In a critically important decision today, the United States Supreme Court reaffirmed the strong conclusion that website operators have a constitutional right to moderate content posted on their sites. Although the primary issue that resolved the case turned on questions about the type of legal challenge that was brought, the five Justices in the majority—joined by one concurring Justice—made clear that governments cannot force online websites to carry content posted by users that they do not want to carry.
All nine Justices agreed that both of the cases—challenging the Texas and Florida laws—should be returned back to the lower courts for further analysis focused on the specific type of legal challenge that the industry plaintiffs brought.
As we noted in our post about filing an amicus brief in this case, content moderation is critical to building strong online communities and providing a positive user experience online. It is a vital part of what makes the Internet such a powerful tool for communication and collaboration. Without content moderation, online spaces for conversation and debate would be filled with off-topic posts, harassing comments, threats, and spam.
In the decision authored by Justice Kagan, the Court indicated that in both the Florida and Texas cases, the Circuit Courts had not performed the required analysis on where the First Amendment applied to the charges. The Court also provided strong guidance to the lower courts about where specifically the First Amendment applied.
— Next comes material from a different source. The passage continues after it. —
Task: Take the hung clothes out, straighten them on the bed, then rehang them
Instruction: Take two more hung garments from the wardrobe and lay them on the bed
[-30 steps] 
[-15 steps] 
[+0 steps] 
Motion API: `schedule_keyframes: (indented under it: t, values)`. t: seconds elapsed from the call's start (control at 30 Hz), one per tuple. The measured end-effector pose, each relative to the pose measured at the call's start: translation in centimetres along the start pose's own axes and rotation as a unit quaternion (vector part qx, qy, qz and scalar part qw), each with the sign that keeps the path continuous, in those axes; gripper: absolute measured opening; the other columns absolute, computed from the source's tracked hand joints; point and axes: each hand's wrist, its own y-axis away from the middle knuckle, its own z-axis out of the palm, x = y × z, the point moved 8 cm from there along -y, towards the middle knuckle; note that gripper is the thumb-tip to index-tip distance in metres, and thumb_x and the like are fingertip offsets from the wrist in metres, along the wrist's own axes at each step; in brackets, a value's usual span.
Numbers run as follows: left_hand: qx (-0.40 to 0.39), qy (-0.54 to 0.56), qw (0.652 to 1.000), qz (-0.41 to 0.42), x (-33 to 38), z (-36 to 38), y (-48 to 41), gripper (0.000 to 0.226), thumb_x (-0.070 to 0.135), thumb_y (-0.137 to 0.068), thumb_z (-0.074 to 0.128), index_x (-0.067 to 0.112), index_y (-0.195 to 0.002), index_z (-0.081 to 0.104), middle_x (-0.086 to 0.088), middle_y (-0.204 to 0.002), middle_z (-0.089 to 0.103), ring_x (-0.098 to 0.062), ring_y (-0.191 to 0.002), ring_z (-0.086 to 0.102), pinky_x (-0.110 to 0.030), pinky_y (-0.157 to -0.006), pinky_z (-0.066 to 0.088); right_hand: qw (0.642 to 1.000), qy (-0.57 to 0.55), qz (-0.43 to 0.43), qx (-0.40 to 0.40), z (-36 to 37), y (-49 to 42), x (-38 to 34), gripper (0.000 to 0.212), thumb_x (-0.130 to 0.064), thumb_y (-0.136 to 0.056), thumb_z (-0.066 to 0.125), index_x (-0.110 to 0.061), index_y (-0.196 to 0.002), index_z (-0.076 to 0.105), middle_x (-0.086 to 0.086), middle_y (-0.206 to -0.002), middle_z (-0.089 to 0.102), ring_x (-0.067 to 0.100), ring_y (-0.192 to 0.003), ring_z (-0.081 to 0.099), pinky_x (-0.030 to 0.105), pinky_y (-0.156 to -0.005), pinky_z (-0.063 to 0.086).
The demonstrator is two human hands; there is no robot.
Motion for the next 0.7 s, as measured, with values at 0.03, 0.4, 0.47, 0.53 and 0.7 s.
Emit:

In its guidance to the lower courts, the Court majority essentially held that the right to moderate user content is strongly protected, even when that user content is compiled into a “news feed” or something similar. In the Court’s words:
First, the First Amendment offers protection when an entity engaged in compiling and curating others’ speech into an expressive product of its own is directed to accommodate messages it would prefer to exclude. Second, none of that changes just because a compiler includes most items and excludes just a few. It “is enough” for the compiler to exclude the handful of messages it most “disfavor[s].” Third, the government cannot get its way just by asserting an interest in better balancing the marketplace of ideas. In case after case, the Court has barred the government from forcing a private speaker to present views it wished to spurn in order to rejigger the expressive realm.
The Court further touches on the principal argument of these laws that they are needed to balance different viewpoints:
…this Court has many times held, in many contexts, that it is no job for government to decide what counts as the right balance of private expression—to “un-bias” what it thinks biased, rather than to leave such judgments to speakers and their audiences. That principle works for social-media platforms as it does for others.
Now the cases go back to the lower courts where the Florida and Texas laws will be dissected and analyzed in great detail. We hope that as the analysis happens over the months ahead, the lower courts will respect the rights of website operators to moderate content on their sites.